I’m gunna let you in on a little secret. I’m a self proclaimed gluten-free pasta recipe fanatic.
Actually let’s re-phrase that…I’m an EASY pasta recipe fanatic. Easy is the key word here, folks.
There is nothing I love more than making my clients a bowl of whole grain gluten-free pasta filled with tons of veggies and protein.
You probably think I’m nuts.
But I’m not.
I just love food.
And love making my clients (and YOU) happy.
My inspiration for this bowl of goodness came from a pretty white bean recipe I made last spring and thought it would be so fun to re-create the dish with a comfort food kinda touch.

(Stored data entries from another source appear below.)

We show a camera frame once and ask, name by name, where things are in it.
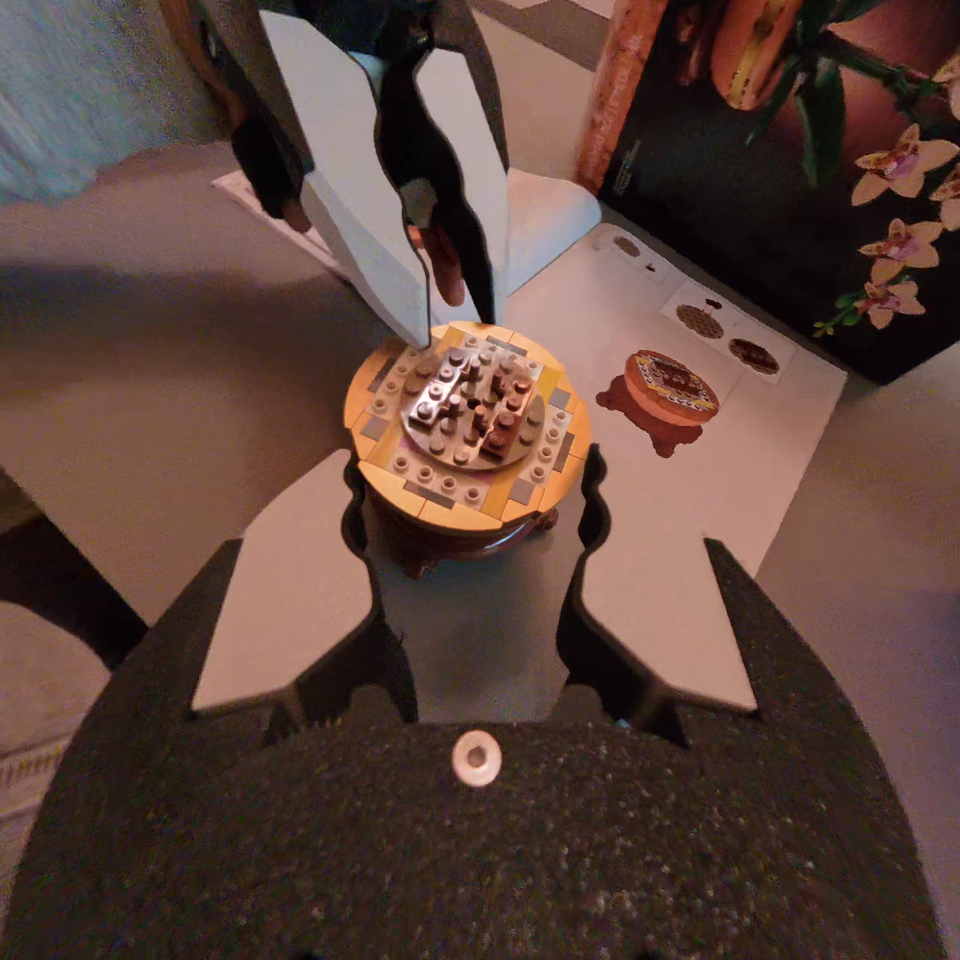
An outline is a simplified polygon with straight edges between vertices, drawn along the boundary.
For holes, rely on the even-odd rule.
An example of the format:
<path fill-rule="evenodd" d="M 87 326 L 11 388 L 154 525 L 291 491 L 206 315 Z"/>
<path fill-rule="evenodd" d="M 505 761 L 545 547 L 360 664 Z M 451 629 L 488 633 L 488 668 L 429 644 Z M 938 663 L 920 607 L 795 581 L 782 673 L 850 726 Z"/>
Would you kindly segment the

Ya know, something to serve in the cold, chilly weather we face in November.
Get your gloves ready, folks. Let’s hope this winter isn’t as cold as last year here in NYC.
If it is, just make about 10 batches of this pasta dish and reheat it over and over again every night of the winter to keep yourself happy and warm.
It’ll streamline your food shopping list.
That’s for darn sure.
Try to buy everything organic. Here’s why: The Benefits of Eating Organic.
- 1 lb. gluten-free pasta
- 4 large roasted red peppers, thinly sliced
- 1 (15 oz.) can cannellini beans, drained and rinsed
- 1 garlic clove, minced
- 2½ Tbsp. olive oil
- pinch chili powder
- sea salt and pepper, to taste
- Cook pasta according to package directions.
- In a large bowl, toss cooked pasta, red peppers, cannellini beans, garlic, olive oil, chili powder, sea salt and pepper. Serve warm.